Only a slice of the listing below is wanted. Retype the lines from the one containing "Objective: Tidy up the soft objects" through the one containing "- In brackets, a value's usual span", exactly, both ends included.

═════ Input data

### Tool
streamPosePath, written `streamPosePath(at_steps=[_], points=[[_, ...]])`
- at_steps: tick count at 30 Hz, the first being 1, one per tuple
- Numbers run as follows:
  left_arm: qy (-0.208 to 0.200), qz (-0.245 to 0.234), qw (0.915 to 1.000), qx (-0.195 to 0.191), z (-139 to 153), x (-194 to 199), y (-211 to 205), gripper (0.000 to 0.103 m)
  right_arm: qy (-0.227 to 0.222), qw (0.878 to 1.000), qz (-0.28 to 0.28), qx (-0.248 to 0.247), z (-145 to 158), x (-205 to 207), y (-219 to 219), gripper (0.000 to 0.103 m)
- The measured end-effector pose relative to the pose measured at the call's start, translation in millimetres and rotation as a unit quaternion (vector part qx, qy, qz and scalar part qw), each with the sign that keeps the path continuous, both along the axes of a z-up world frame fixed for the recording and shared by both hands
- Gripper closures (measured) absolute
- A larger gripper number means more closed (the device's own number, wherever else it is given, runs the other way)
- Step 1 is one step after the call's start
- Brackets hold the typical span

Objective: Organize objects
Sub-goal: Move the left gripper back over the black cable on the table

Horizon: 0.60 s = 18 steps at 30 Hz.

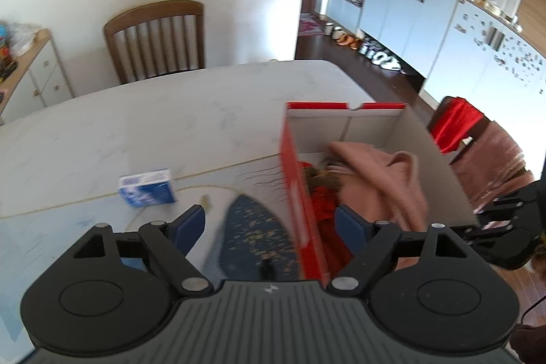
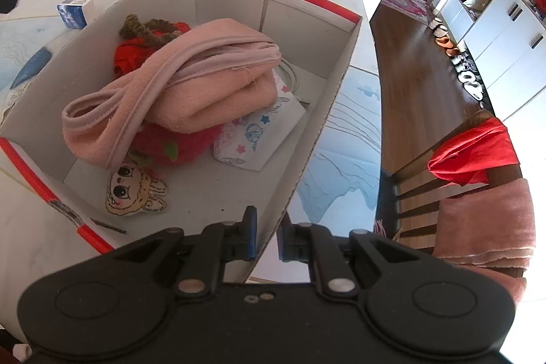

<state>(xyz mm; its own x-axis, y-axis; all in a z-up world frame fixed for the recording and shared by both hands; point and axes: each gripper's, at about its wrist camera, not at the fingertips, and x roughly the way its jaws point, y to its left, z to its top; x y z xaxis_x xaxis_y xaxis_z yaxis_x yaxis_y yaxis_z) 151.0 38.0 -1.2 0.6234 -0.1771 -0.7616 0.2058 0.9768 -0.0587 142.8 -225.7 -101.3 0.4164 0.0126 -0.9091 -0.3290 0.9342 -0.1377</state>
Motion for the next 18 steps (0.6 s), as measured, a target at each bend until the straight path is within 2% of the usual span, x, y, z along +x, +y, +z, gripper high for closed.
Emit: streamPosePath(at_steps=[6, 10, 18], points=[[0.019, 0.019, 0.9996, 0.005, -21, -4, 28, 0.015, 0.003, 1.000, -0.011, -0.004, 1, 2, -9, 0.095], [0.027, 0.011, 0.9995, 0.012, -43, -7, 31, 0.004, 0.004, 1.000, -0.013, -0.006, 2, 1, -11, 0.095], [0.051, 0.023, 0.9983, 0.019, -101, 3, 25, 0.003, 0.004, 1.000, -0.015, -0.009, 2, 1, -13, 0.095]])
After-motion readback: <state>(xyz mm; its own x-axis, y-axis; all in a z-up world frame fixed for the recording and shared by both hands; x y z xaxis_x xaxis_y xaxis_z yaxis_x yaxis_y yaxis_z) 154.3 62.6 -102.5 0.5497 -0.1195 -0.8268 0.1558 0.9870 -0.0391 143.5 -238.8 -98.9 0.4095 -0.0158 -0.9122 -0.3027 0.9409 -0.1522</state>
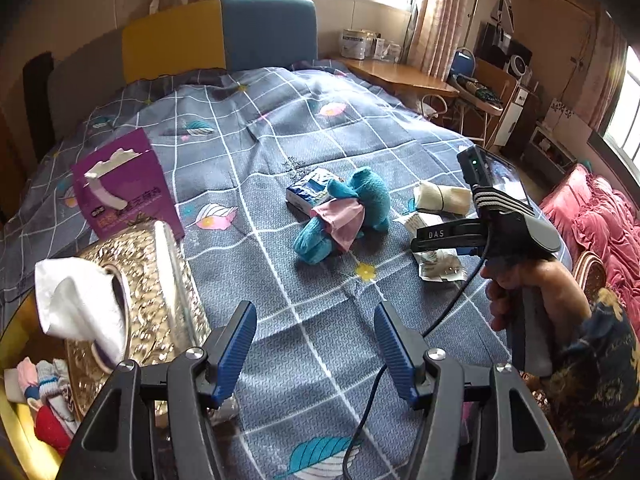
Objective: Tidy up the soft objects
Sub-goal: 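Grasp the white printed packet with the right tool, then grasp the blue teddy with pink cloth with the left tool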
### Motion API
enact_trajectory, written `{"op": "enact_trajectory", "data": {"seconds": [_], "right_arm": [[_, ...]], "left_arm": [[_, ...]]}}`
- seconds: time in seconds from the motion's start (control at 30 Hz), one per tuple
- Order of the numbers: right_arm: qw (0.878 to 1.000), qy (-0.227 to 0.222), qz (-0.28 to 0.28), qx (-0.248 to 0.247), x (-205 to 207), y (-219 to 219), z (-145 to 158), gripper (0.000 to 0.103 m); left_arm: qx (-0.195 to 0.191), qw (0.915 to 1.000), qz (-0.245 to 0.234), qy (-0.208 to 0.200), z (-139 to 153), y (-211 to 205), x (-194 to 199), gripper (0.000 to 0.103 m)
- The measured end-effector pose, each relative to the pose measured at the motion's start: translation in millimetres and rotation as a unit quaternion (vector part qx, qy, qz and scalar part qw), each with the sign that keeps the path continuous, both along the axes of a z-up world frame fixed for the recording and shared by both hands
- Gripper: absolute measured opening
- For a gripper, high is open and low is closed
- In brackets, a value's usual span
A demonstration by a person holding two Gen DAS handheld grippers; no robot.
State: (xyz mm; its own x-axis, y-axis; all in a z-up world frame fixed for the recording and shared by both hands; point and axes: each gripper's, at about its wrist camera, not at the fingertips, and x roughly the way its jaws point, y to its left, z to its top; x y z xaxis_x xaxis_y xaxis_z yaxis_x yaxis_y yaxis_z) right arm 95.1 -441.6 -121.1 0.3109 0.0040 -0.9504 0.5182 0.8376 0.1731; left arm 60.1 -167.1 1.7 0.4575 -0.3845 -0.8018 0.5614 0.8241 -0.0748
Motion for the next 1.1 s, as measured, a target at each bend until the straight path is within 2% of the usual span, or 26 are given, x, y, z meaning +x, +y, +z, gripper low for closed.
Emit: {"op": "enact_trajectory", "data": {"seconds": [0.13,0.33,0.4,0.57,0.7,0.83,0.87,0.93,1.03,1.1], "right_arm": [[1.0,-0.004,0.001,0.014,3.2,-4.3,1.5,0.069],[0.999,-0.006,-0.015,0.028,-1.4,-14.1,0.4,0.073],[0.999,-0.005,-0.027,0.032,-4.1,-19.4,-0.1,0.085],[0.999,0.002,-0.036,0.026,-7.8,-24.9,0.2,0.086],[0.999,0.014,-0.032,0.012,-4.4,-19.9,-1.5,0.09],[0.999,0.016,-0.042,0.003,-5.4,-22.3,0.0,0.089],[0.999,0.012,-0.044,0.006,-6.9,-24.7,0.8,0.089],[0.998,-0.001,-0.056,0.012,-12.9,-34.8,3.2,0.086],[0.997,-0.021,-0.067,0.021,-17.9,-41.9,8.5,0.078],[0.997,-0.028,-0.07,0.023,-20.0,-44.5,10.9,0.068]], "left_arm": [[0.011,0.9999,-0.008,-0.005,1.2,-24.3,17.3,0.062],[0.06,0.9976,-0.031,-0.015,-14.5,-71.2,46.2,0.062],[0.081,0.9954,-0.044,-0.025,-19.3,-87.1,51.3,0.062],[0.122,0.9875,-0.091,-0.039,-41.1,-131.7,68.0,0.062],[0.127,0.9847,-0.115,-0.034,-62.2,-149.2,84.3,0.064],[0.141,0.9795,-0.134,-0.051,-74.3,-156.7,96.0,0.069],[0.144,0.9782,-0.14,-0.054,-76.3,-158.2,97.9,0.073],[0.147,0.9754,-0.156,-0.051,-81.8,-160.7,102.7,0.076],[0.164,0.9692,-0.176,-0.055,-93.6,-167.9,103.4,0.076],[0.176,0.9666,-0.179,-0.051,-103.5,-171.9,100.9,0.075]]}}
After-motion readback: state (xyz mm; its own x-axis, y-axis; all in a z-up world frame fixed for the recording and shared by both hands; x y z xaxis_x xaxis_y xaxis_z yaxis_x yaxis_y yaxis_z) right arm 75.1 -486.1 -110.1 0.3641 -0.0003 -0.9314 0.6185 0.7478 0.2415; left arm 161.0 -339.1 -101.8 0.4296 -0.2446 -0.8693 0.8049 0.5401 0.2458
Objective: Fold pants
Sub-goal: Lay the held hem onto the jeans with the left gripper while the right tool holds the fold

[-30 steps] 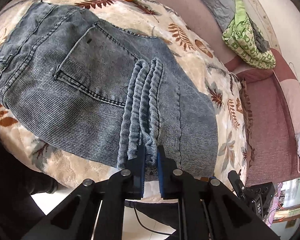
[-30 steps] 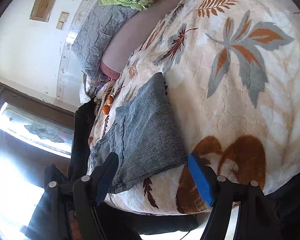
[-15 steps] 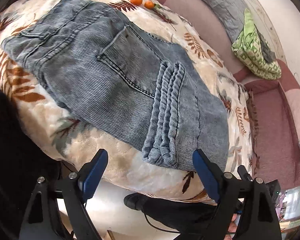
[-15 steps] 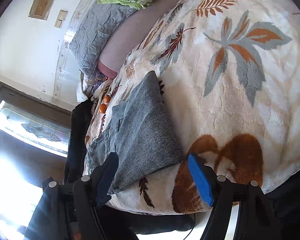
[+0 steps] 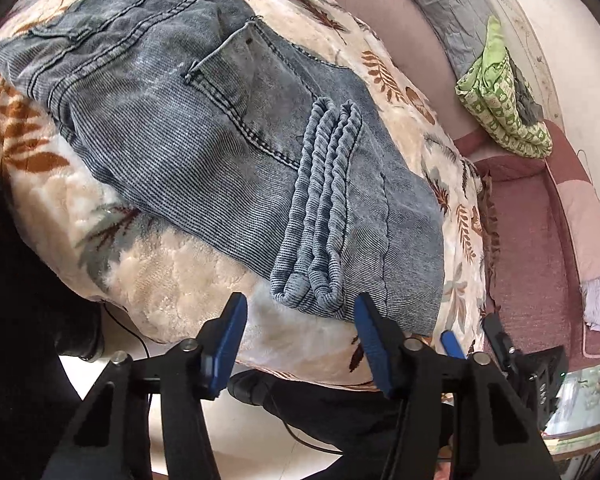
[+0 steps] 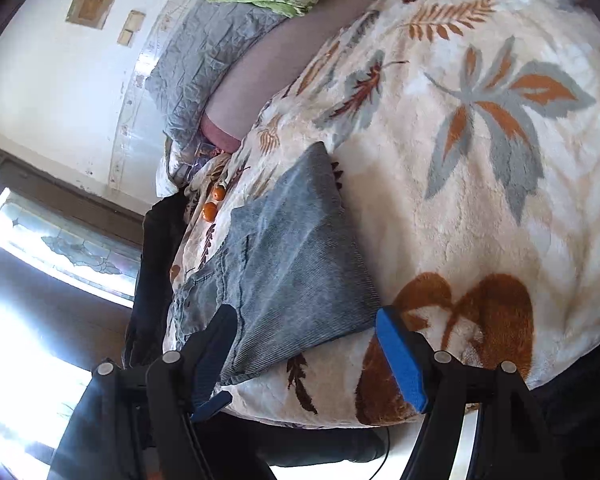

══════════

● **Solution for this exercise**:
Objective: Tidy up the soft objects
Sub-goal: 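Grasp the white printed packet with the right tool, then grasp the blue teddy with pink cloth with the left tool
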### Motion API
enact_trajectory, written `{"op": "enact_trajectory", "data": {"seconds": [_], "right_arm": [[_, ...]], "left_arm": [[_, ...]]}}`
- seconds: time in seconds from the motion's start (control at 30 Hz), one per tuple
- Order of the numbers: right_arm: qw (0.878 to 1.000), qy (-0.227 to 0.222), qz (-0.28 to 0.28), qx (-0.248 to 0.247), x (-205 to 207), y (-219 to 219), z (-145 to 158), gripper (0.000 to 0.103 m); left_arm: qx (-0.195 to 0.191), qw (0.915 to 1.000), qz (-0.245 to 0.234), qy (-0.208 to 0.200), z (-139 to 153), y (-211 to 205), x (-194 to 199), gripper (0.000 to 0.103 m)
- The measured end-effector pose, each relative to the pose measured at the motion's start: translation in millimetres and rotation as a unit quaternion (vector part qx, qy, qz and scalar part qw), each with the sign that keeps the path continuous, both along the axes of a z-up world frame fixed for the recording and shared by both hands
- Gripper: absolute measured opening
- For a gripper, high is open and low is closed
- In brackets, a value's usual span

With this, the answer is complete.